I use one of these: https://www.amazon.com/Nixeus-27-In...&qid=1517866298&sr=1-1&keywords=nixeus+edg+27

144hz, IPS, Freesync, 4ms gtg, for 400 bucks. Better than any TN screen as I can't stand the color shift, even with minimal movement.


----------



## Space Lynx (Feb 5, 2018)

https://www.ebay.com/itm/VIOTEK-GN2...gpaVRyG:sc:ShippingMethodStandard!46052!US!-1



erocker said:


> I use one of these: https://www.amazon.com/Nixeus-27-In...&qid=1517866298&sr=1-1&keywords=nixeus+edg+27
> 
> 144hz, IPS, Freesync, 4ms gtg, for 400 bucks. Better than any TN screen as I can't stand the color shift, even with minimal movement.




it says on the product page of that link you provided it is tempered glass, does it really have a glass screen or is matte? i would love a tempered glass screen... i hate matte so much but its so hard to find real glass screens anymore.


----------



## GreiverBlade (Feb 5, 2018)

lynx29 said:


> it says on the product page of that link you provided it is tempered glass, does it really have a glass screen or is matte? i would love a tempered glass screen... i hate matte so much but its so hard to find real glass screens anymore.


actually the 2 option only relate to the stand which is either tempered glass or adjustable height stand 


"*Tempered Glass Base Stand*
Premium Tempered Glass Base stand with 15-degree tilt to customize your eye-catching visual experience. VESA 100mm x 100m mounting holes and the detachable base stand allows for VESA compatible custom mounting solutions."

as for TN to IPS i still have my 27" TN and between that one and the 32" IPS i agree with the IPS aficionado i use the TN only with a old retrorig now that i only switch on from time to time ... (another matter ... now i find 27" to be too small ... since i used my 32" 1080p TV as a makeshift monitor ... but at 13-14ms it was ... well horrendous, tho i only noticed that when i received my X58222  )


----------



## erocker (Feb 5, 2018)

It's a matte screen.


----------



## Jborg (Feb 5, 2018)

erocker said:


> I use one of these: https://www.amazon.com/Nixeus-27-In...&qid=1517866298&sr=1-1&keywords=nixeus+edg+27
> 
> 144hz, IPS, Freesync, 4ms gtg, for 400 bucks. Better than any TN screen as I can't stand the color shift, even with minimal movement.



Interesting.....  your able to use a Free-sync monitor with your GTX 1080 with no issues? or is that another rig your using that on with an AMD card perhaps?
That adaptive sync would be neat. I really only want 120Hz, but it doesn't seem to be regularly available in a computer monitor. 

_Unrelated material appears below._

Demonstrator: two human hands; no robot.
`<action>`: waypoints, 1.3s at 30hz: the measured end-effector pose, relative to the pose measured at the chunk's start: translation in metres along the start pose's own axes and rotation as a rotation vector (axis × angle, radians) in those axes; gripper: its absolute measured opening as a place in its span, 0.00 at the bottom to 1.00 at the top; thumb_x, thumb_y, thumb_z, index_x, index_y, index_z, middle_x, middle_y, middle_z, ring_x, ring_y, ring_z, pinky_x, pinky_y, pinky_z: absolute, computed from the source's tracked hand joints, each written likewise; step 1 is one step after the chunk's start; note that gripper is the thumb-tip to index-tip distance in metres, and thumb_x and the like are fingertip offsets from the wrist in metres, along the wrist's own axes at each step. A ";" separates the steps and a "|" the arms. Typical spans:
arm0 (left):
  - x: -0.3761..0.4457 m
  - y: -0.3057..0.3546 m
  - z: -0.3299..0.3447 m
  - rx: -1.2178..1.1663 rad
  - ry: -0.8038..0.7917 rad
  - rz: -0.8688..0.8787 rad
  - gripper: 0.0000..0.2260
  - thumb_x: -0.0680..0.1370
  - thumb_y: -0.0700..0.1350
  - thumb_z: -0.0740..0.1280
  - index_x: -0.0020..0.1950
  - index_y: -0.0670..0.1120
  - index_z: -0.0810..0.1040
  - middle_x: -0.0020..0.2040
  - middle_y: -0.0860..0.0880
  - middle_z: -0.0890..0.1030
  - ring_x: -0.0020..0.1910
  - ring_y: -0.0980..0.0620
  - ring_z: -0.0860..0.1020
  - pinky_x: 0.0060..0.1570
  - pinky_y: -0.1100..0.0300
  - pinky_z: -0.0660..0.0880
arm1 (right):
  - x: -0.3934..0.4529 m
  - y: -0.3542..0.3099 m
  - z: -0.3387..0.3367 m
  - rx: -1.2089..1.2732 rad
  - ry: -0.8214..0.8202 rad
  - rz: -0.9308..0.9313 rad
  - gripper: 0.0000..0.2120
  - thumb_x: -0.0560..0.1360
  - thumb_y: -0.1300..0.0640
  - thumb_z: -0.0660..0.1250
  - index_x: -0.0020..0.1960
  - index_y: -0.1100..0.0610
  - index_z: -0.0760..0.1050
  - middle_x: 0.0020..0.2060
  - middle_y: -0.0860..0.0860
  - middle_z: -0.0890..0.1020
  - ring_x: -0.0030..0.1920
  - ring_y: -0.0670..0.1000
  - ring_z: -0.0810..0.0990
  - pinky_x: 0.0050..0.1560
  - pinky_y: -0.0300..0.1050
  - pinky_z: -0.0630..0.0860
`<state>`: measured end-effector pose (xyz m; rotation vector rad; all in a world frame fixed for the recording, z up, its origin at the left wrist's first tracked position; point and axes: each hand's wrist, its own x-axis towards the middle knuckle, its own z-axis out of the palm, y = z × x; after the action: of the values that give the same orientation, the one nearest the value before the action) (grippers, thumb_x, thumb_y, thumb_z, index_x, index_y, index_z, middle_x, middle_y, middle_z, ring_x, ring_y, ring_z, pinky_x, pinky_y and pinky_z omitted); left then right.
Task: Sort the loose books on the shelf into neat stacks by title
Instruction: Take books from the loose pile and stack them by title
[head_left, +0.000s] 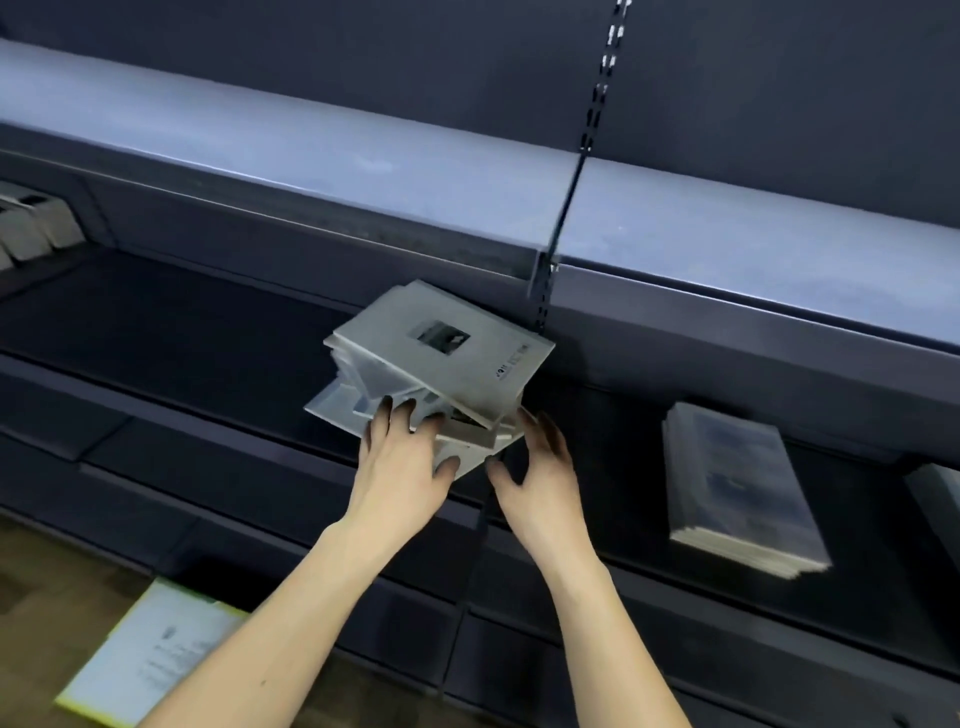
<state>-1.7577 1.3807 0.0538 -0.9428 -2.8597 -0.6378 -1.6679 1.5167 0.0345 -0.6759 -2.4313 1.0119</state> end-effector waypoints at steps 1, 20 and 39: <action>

Also, I appreciate the input from everybody.


----------



## jormungand (Feb 5, 2018)

https://www.newegg.com/Product/Product.aspx?Item=N82E16824106004&cm_re=1440p-_-24-106-004-_-Product
https://www.newegg.com/Product/Product.aspx?Item=N82E16824011057&cm_re=1440p-_-24-011-057-_-Product

im on the same boat mate  but ill wait a little more and save more bullets for that war ......i think that among all the monitor when you make your mind go and try to watch and read 
reviews as much as you can so youll know the pros and cons, warranty and customer service . Good luck happy hunting


----------



## erocker (Feb 6, 2018)

Jborg said:


> Interesting.....  your able to use a Free-sync monitor with your GTX 1080 with no issues? or is that another rig your using that on with an AMD card perhaps?
> That adaptive sync would be neat. I really only want 120Hz, but it doesn't seem to be regularly available in a computer monitor.
> 
> 
> Also, I appreciate the input from everybody.


Freesync does nothing unless you enable it with an AMD card at the driver level. Most games I play I don't use any sync and frames generally are over 100 fps. That alone with the higher refresh rate is worth it for me. Unfortunately 120hz monitors are in the past as 144hz seems to be the standard.


----------



## Space Lynx (Feb 6, 2018)

jormungand said:


> https://www.newegg.com/Product/Product.aspx?Item=N82E16824106004&cm_re=1440p-_-24-106-004-_-Product
> https://www.newegg.com/Product/Product.aspx?Item=N82E16824011057&cm_re=1440p-_-24-011-057-_-Product
> 
> im on the same boat mate  but ill wait a little more and save more bullets for that war ......i think that among all the monitor when you make your mind go and try to watch and read
> reviews as much as you can so youll know the pros and cons, warranty and customer service . Good luck happy hunting



I think this guy is right, I am waiting until summer time before I buy my new monitor... mainly because 240hz 27" 1440p is coming this summer.


----------



## Vayra86 (Feb 6, 2018)

240hz is precisely 100% pointless over any panel that can do 120-144.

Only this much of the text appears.